Ripstein conheceu, sim, o espanhol Luis Buñuel (1900-1983), e dele contou algumas anedotas. Por exemplo, de como ia aos bairros mais humildes da Cidade do México vestido de trabalhador, para ouvir diálogos, entender os códigos, que depois trasladou a seus filmes rodados no país. “Se bem que alguém com a cara que tinha o Buñuel e com seu sotaque aragonês não passava sem ser reconhecido muito tempo”, fazendo o público rir. Também lembrou dos “filmes horríveis que teve que fazer porque tinha de alimentar os filhos”. Mas, além do “cinema para alimentação”, como designou, Ripstein fez vários elogios ao colega. “Nenhum artista estrangeiro entendeu o México como ele, com tanta precisão”, resumiu. E lembrou que, quando sua obra mais importante do período, “Los Olvidados” (1950), foi exibida pelas primeiras vezes, “a elite nacionalista ficou furiosa, porque mostrava um México dos subúrbios, e pediu a cabeça de Buñuel. Mas depois o filme foi a Cannes e voltou premiado, e Buñuel passou a ser aceito”.

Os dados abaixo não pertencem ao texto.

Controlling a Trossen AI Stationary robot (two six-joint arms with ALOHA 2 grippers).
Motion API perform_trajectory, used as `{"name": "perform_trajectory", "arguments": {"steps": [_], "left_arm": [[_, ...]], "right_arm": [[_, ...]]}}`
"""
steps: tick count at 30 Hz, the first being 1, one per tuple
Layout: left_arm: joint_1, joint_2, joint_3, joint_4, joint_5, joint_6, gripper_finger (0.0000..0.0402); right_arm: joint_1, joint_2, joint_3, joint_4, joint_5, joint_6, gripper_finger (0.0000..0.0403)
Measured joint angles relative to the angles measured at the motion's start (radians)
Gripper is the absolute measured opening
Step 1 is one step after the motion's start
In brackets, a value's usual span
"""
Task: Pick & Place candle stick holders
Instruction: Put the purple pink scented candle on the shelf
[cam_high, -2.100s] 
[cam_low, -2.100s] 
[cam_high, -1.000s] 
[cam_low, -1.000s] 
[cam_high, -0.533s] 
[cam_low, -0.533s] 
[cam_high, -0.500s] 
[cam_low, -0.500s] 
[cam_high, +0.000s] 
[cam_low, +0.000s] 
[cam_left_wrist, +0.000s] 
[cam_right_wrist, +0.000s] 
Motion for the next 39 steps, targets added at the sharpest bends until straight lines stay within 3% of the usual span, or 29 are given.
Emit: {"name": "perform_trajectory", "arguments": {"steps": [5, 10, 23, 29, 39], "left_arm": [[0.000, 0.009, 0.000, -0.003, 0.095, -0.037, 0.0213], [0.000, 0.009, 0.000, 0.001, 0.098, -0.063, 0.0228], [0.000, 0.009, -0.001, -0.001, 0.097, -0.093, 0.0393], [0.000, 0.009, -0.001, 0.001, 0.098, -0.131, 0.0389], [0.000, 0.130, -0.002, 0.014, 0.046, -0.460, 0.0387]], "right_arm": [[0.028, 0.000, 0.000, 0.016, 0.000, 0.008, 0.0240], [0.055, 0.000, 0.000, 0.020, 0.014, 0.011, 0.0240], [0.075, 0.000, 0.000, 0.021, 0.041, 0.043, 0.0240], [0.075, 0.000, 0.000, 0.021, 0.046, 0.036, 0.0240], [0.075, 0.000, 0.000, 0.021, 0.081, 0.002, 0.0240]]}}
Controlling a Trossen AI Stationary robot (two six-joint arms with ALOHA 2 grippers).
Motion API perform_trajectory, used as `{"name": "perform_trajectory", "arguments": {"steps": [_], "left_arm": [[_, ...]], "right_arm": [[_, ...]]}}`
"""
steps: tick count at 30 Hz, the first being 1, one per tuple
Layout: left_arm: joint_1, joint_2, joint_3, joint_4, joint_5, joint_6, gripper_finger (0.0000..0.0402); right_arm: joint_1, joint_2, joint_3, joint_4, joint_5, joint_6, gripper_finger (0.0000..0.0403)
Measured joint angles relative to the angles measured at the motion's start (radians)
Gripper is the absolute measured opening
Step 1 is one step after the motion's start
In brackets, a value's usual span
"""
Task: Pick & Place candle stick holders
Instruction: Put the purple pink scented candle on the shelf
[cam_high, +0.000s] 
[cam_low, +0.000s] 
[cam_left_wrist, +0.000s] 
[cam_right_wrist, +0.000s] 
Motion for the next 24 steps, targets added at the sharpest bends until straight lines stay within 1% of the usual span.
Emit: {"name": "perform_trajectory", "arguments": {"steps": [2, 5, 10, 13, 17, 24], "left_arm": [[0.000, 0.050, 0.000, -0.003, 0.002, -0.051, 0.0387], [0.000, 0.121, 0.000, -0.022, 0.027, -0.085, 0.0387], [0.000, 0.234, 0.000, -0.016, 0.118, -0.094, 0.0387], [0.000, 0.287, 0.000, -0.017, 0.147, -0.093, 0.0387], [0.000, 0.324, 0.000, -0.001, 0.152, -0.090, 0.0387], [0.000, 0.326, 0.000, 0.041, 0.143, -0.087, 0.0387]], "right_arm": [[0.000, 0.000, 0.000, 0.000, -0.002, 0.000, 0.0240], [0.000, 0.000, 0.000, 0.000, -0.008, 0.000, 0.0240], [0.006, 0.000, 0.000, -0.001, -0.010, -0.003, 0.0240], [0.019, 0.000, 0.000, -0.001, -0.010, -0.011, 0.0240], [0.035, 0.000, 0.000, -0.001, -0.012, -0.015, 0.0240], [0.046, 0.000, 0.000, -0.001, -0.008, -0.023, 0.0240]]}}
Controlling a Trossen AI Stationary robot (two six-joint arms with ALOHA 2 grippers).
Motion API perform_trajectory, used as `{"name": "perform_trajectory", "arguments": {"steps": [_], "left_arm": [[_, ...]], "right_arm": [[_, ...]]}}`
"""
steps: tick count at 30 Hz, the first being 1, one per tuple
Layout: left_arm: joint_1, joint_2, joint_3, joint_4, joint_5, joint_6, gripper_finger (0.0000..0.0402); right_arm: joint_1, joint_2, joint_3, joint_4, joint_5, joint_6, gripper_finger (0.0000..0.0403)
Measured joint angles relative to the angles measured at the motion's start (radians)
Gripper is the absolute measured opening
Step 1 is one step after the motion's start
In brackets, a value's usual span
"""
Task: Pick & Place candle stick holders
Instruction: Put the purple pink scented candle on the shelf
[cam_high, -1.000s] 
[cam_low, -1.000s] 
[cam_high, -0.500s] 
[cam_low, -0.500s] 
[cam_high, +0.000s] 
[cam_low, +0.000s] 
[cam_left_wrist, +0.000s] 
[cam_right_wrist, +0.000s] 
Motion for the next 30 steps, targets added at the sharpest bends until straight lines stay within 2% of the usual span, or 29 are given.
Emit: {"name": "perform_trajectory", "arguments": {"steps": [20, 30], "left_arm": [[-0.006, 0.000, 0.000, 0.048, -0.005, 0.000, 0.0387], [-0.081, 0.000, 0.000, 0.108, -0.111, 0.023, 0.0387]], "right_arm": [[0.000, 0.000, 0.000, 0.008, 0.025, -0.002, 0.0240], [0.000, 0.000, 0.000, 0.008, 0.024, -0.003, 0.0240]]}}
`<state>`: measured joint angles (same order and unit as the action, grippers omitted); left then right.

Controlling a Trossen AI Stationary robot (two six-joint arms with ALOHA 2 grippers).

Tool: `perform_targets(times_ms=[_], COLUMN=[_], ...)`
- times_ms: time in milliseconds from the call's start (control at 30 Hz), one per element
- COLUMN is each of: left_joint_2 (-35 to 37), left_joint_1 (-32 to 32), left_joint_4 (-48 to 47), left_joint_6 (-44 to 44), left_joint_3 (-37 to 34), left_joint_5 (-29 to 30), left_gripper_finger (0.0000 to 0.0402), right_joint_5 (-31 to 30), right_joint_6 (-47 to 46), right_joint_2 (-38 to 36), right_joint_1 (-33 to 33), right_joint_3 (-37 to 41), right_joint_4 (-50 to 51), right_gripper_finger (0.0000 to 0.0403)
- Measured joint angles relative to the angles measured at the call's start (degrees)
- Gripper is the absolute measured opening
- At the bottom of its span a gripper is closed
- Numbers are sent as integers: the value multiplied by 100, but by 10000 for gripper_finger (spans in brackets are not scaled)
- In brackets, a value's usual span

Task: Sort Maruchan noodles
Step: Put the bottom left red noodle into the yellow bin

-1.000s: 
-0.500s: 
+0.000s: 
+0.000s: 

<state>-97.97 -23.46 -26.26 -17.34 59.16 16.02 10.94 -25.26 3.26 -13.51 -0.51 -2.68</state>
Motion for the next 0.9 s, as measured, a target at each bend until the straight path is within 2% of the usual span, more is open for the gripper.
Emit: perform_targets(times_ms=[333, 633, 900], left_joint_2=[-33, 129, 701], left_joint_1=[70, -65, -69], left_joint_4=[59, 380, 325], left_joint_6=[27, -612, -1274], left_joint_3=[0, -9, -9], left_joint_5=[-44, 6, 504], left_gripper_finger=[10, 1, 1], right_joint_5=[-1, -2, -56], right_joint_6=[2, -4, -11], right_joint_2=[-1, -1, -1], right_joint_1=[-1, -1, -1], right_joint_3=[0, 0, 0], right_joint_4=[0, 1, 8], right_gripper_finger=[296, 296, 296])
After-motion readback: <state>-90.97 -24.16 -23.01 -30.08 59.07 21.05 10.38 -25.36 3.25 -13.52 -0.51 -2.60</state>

Ripstein, que tem em sua cinematografia algumas adaptações literárias (“El Coronel No Tiene Quien Le Escriba”, de García Márquez, e “El Lugar Sin Limites”, de José Donoso), compartilhou o debate com sua mulher, a escritora Paz Alicia Garciadiego. Ambos lembraram Juan Rulfo (1917-1986), cujo centenário de nascimento se comemora na semana que vem. “Ninguém conseguiu, de forma tão austera, captar um México que é comum a todos nós”, disse Garciadiego.

 

Perguntado pelo futuro de sua arte, Ripstein disse não acreditar que possam voltar os bons tempos do cinema popular, com ingressos baratos e filmes de qualidade. “Houve um tempo em que isso era possível, na mesma rua na Cidade do México, um cinema estar exibindo Hitchcock e, do outro lado, um filme nacional de qualidade. E os dois com filas grandes”. Segundo o cineasta, porém, “nós perdemos a batalha para os que chegaram com a ideia de que os melhores filmes possíveis eram os filmes em inglês, que se não fôssemos ver filmes em inglês, era como não ir ao cinema. Nos reduziram à quase inexistência.”

Também falou com nostalgia da Buenos Aires que conheceu no anos 1960. “Havia cinemas exibindo uma produção muito variada, e não eram só as pequenas salas de arte. Mas não adianta ficar reclamando, isso não volta. É preciso encontrar uma nova opção. Um sistema como o Netflix que sirva ao tipo de coisa que nós fazemos. O que sei é que o cinema não vai morrer. As pequenas joias continuarão a ser produzidas, ainda que em meio de muito lixo.”